Alteração do regime jurídico da avaliação de impactes ambientais
Intervenção do deputado Pimenta Dias
31 de Março de 1999

 

Senhor Presidente,
Senhores membros do Governo,
Srªs e Srs Deputados,

A alteração do quadro legislativo nacional que regula a avaliação de impactes ambientais é uma necessidade há muito sentida. Pode-se dizer que remonta à data em que foi publicado o primeiro diploma legal sobre esta matéria.

Isto porque o Decreto-Lei nº 186/90, de 6 de Junho, para além de transpor mal para a ordem jurídica interna a directiva comunitária 85/337/CEE, cedo se mostrou desajustado à salvaguarda dos valores que pretendia acautelar, ou seja, a prevenção de perturbações irremediáveis no meio ambiente. Daí que, ao longo de quase uma década, a legislação sobre a avaliação de impactes ambientais pouco tenha contribuído para evitar erros graves e a delapidação de parte do nosso património natural e construído. E - em abono da verdade - é bom que se diga que os diversos Governos nem sempre souberam dar o exemplo.

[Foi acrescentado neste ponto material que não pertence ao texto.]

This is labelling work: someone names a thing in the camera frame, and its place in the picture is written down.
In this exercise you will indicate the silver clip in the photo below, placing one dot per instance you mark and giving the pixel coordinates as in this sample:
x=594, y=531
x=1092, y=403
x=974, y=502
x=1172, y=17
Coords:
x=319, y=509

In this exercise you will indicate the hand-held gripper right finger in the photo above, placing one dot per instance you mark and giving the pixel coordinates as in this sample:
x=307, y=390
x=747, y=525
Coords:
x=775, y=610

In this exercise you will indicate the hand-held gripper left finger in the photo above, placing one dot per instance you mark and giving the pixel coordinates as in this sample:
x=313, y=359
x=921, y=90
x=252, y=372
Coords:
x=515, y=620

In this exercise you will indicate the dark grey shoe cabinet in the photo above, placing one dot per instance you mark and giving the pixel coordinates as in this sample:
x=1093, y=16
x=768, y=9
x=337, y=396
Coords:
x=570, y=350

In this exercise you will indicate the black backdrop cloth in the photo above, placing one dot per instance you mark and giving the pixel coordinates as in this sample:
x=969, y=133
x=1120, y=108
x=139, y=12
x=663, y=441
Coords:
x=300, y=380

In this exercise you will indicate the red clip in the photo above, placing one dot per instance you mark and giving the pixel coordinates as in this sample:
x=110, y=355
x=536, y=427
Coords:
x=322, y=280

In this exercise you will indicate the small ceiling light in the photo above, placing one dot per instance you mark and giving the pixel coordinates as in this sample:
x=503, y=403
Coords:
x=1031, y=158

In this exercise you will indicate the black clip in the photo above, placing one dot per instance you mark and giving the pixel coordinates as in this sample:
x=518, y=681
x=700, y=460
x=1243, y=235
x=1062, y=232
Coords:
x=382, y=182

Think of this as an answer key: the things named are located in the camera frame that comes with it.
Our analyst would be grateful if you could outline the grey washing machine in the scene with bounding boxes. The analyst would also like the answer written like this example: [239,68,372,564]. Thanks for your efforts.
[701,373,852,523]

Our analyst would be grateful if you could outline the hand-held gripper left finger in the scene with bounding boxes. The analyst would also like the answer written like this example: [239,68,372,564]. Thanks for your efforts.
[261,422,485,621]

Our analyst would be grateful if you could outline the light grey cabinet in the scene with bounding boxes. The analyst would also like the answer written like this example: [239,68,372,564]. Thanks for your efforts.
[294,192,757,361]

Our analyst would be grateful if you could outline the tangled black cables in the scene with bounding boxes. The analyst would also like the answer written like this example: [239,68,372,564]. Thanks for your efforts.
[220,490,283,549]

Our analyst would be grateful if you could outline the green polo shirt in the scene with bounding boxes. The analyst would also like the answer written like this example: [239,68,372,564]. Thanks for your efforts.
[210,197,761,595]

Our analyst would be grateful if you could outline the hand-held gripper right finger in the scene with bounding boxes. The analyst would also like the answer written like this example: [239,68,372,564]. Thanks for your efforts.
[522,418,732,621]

Ao longo da VI e VII legislaturas foram apresentadas nesta Câmara - pelo PCP e o PEV, mas também pelo PS - várias iniciativas para alterar e melhorar o referido quadro normativo. Todas foram rejeitadas. Na anterior legislatura pelo PSD, na actual pelo PS. No início desta legislatura o Partido Socialista teve a oportunidade de encetar um processo de revisão da legislação sobre a avaliação de impactes ambientais, aproveitando uma iniciativa do PEV. Ao fim de dois anos de discussão, optou pela sua inviabilização. Pelo meio, o Governo lá foi fazendo uns remendos com a publicação do Decreto-Lei nº 278/97. Entretanto, perderam-se mais de dois anos.

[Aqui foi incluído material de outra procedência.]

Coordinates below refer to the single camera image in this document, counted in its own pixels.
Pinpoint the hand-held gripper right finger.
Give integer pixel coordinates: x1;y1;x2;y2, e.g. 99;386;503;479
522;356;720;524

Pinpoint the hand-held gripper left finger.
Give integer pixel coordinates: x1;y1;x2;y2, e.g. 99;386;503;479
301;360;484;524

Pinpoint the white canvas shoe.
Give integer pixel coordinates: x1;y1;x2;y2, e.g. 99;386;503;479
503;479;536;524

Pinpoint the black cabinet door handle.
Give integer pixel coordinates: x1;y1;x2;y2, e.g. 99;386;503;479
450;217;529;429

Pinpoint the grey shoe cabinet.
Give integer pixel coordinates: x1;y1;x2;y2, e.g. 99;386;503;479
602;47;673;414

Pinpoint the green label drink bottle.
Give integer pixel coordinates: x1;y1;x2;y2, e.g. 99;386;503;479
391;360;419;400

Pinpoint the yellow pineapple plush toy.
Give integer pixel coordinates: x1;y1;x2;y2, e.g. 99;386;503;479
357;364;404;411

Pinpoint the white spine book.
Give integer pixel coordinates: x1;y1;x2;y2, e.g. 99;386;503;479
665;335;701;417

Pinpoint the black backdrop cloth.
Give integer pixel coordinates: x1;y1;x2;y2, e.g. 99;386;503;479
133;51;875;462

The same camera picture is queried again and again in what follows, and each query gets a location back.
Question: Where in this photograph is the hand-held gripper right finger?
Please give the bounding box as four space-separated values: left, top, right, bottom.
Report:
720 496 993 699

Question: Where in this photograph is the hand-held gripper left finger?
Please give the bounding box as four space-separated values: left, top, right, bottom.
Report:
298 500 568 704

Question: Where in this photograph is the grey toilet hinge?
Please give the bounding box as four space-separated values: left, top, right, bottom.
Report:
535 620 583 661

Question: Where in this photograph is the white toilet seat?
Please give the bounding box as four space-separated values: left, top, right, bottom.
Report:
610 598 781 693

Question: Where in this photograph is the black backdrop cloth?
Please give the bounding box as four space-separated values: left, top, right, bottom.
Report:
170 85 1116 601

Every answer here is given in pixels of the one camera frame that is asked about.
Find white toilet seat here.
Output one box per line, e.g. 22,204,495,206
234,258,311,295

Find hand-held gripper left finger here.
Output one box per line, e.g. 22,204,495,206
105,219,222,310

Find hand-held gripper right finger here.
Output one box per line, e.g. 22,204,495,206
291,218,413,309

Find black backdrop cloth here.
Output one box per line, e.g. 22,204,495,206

Só praticamente no fim da legislatura é que estamos a discutir uma autorização ao Governo para legislar no sentido da alteração do regime jurídico da avaliação de impactes ambientais. Curiosamente, quando já foi ultrapassado o prazo para a transposição para a legislação interna da nova directiva comunitária. Definitivamente, este Governo e o partido que o suporta não se têm manifestado muito preocupados com a necessidade de prevenir agressões ao ambiente e garantir o equilíbrio dos ecosistemas.

Senhor Presidente,
Senhores membros do Governo,
Srªs e Srs Deputados,

Numa altura em que está em discussão pública o projecto de decreto-lei que resultará da autorização legislativa que estamos a discutir, importa balizar os aspectos que, na opinião do PCP, merecem ser considerados na revisão da legislação sobre a avaliação de impactes ambientais.

Em primeiro lugar, a necessidade dos estudos de impactes ambientais serem suficientemente credíveis. Ora essa credibilidade é tanto maior, quanto maior for a independência de quem os realiza.

Sendo o promotor do projecto o principal interessado nos benefícios que pretende retirar do mesmo é compreensível que ao promover o estudo de impactes ambientais tente desvalorizar os efeitos do mesmo no meio ambiente. É, portanto, fundamental que na elaboração dos estudos, o promotor esteja acompanhado por uma entidade independente que possa promover estudos alternativos quando as medidas de minimização propostas não salvaguardem, devidamente, os valores ambientais existentes.

Em segundo lugar, a necessidade de garantir um maior envolvimento e participação efectiva das populações na discussão pública da avaliação de impactes ambientais. Infelizmente o que tem sucedido é que a discussão pública tem sido encarada como mero formalismo legal.

Em regra, as populações interessadas só se apercebem do processo de avaliação quando é tomada a decisão sobre a execução dos projectos. Os exemplos são muitos e os resultados estão à vista de todos. Ou não foi isso que se passou com a co-incineração dos resíduos perigosos nas cimenteiras ? Ou não foi isso que se passou com a maioria de projectos sujeitos a avaliação de impactes ambientais entretanto realizados ?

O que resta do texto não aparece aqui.